Panowie pogratulowali naszym alumnom-krwiodawcom pierwszego miejsca w Polsce pod względem oddanych litrów krwi w ciągu roku spośród seminariów.
Andrzej Lis oddaje krew od 47 lat, zaczął w Tarnowie, z którego pochodzi. Jak zaznaczył, zbliża się do wieku, w którym będzie musiał spowolnić oddawanie krwi, a w końcu całkiem zaprzestać. Pan Andrzej oddał najwięcej krwi na świecie i 5 grudnia odda w Starym Sączu setny litr krwi. Zostanie również wpisany do Księgi Rekordów Guinnessa.
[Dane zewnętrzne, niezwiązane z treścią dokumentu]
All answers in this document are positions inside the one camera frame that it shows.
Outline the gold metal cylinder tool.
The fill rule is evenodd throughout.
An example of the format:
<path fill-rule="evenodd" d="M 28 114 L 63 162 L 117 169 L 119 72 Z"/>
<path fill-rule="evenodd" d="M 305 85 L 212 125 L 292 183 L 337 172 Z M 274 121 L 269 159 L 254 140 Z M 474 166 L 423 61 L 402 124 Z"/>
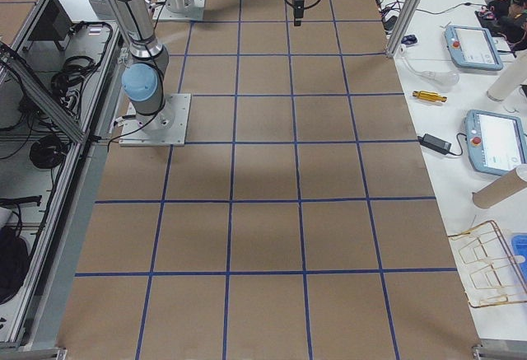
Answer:
<path fill-rule="evenodd" d="M 432 103 L 436 103 L 436 102 L 445 103 L 447 101 L 446 96 L 442 96 L 438 93 L 431 92 L 431 91 L 413 91 L 412 95 L 418 100 L 429 101 Z"/>

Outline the clear light bulb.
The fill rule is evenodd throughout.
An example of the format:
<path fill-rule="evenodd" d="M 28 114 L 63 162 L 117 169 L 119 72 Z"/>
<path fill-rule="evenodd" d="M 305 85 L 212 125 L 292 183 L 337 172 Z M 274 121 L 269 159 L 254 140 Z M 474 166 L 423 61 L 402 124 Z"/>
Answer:
<path fill-rule="evenodd" d="M 433 72 L 423 71 L 420 76 L 440 89 L 451 89 L 459 83 L 459 74 L 456 71 Z"/>

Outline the upper teach pendant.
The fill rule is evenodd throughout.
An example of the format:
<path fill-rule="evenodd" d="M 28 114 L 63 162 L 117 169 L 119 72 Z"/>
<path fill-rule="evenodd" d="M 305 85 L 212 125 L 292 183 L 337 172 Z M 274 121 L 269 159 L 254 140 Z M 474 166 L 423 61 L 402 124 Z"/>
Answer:
<path fill-rule="evenodd" d="M 472 26 L 447 26 L 445 42 L 458 68 L 497 72 L 503 63 L 488 29 Z"/>

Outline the teach pendant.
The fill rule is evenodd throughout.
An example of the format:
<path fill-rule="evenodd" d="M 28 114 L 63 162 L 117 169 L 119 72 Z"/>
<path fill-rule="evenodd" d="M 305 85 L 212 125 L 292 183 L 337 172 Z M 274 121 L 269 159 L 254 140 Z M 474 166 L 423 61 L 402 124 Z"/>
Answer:
<path fill-rule="evenodd" d="M 464 120 L 472 167 L 504 175 L 526 163 L 526 136 L 519 117 L 470 110 Z"/>
<path fill-rule="evenodd" d="M 497 72 L 503 63 L 488 29 L 472 26 L 447 26 L 445 42 L 458 68 Z"/>

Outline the black power adapter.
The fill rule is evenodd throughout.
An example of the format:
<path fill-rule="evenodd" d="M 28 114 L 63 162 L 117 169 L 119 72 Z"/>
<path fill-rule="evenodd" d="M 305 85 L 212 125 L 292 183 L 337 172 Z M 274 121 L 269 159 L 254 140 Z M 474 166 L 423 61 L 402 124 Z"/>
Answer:
<path fill-rule="evenodd" d="M 425 133 L 422 136 L 418 136 L 417 140 L 421 146 L 434 152 L 438 152 L 442 155 L 450 154 L 451 143 L 444 139 Z"/>

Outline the white cardboard tube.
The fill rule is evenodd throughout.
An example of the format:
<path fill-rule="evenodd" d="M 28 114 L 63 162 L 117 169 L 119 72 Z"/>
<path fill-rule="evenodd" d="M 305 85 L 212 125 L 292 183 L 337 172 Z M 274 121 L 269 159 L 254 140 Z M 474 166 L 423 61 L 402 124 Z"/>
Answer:
<path fill-rule="evenodd" d="M 502 70 L 498 79 L 487 89 L 487 97 L 493 101 L 504 101 L 526 80 L 526 51 L 516 53 L 513 63 Z"/>

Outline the lower teach pendant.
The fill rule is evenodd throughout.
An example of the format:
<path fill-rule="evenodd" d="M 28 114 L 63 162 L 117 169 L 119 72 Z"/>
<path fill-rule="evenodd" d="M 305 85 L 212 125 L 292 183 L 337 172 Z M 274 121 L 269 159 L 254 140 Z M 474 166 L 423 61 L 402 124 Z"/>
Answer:
<path fill-rule="evenodd" d="M 526 163 L 526 136 L 519 117 L 470 110 L 464 120 L 472 167 L 504 175 Z"/>

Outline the brown cardboard tube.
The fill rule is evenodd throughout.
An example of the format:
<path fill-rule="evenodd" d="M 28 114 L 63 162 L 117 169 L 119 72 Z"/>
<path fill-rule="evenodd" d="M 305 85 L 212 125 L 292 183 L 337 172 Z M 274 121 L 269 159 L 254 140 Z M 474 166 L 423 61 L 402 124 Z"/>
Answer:
<path fill-rule="evenodd" d="M 473 193 L 472 201 L 477 207 L 488 209 L 523 189 L 526 189 L 526 164 L 517 166 Z"/>

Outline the blue plastic container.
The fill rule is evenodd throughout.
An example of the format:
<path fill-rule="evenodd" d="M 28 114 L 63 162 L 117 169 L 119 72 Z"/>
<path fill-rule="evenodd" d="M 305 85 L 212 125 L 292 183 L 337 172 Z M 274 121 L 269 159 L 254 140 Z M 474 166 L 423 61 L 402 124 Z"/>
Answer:
<path fill-rule="evenodd" d="M 518 261 L 517 264 L 520 268 L 521 275 L 523 278 L 527 278 L 527 235 L 516 234 L 511 239 L 512 252 L 515 256 L 521 256 L 522 261 Z"/>

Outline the aluminium frame post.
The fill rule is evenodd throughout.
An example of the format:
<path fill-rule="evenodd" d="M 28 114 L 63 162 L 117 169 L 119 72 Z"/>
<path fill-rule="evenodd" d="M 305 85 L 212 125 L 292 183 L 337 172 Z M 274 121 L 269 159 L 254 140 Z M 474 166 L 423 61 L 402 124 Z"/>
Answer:
<path fill-rule="evenodd" d="M 385 54 L 387 57 L 393 58 L 399 50 L 401 40 L 406 35 L 409 23 L 412 20 L 413 14 L 416 11 L 420 1 L 421 0 L 404 1 L 403 7 L 398 16 L 398 20 L 395 23 L 394 29 L 392 30 L 391 36 L 386 45 Z"/>

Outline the aluminium side frame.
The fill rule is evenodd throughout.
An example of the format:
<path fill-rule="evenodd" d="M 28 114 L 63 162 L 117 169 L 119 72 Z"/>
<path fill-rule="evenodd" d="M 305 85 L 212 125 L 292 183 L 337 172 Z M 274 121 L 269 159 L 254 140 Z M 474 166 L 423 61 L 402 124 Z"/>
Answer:
<path fill-rule="evenodd" d="M 24 35 L 1 48 L 1 225 L 22 251 L 1 296 L 2 354 L 54 343 L 57 326 L 39 326 L 58 318 L 47 307 L 50 248 L 102 109 L 117 101 L 119 39 L 88 0 L 41 0 Z"/>
Krwi nie da się wyprodukować, krew trzeba oddać. Jest ona niezbędna. Co minutę ktoś w Polsce potrzebuje krwi. Operacja na otwartym sercu wymaga od 4 do 6 l, a żeby oddać 6 l, to jeden krwiodawca musi oddawać krew przez ponad 2 lata. Krew można oddawać od 18 do 60 roku życia (65 w przypadku krwiodawców stałych). Pierwsza zasada krwiodawców to przede wszystkim nie szkodzić sobie, a jak możesz, to pomagaj innym.
Patronem krwiodawców jest św. o. Maksymilian Maria Kolbe. On dał świadectwo, co to znaczy kochać do końca.
Każde oddanie krwi to danie świadectwa prawdzie, świadectwa, że kochamy drugiego człowieka, kochamy życie - podkreślili goście WSD.
Panowie zachęcali alumnów również do oddania szpiku kostnego.
Na koniec wyrazili nadzieję, że oddawanie krwi zostanie alumnom we krwi.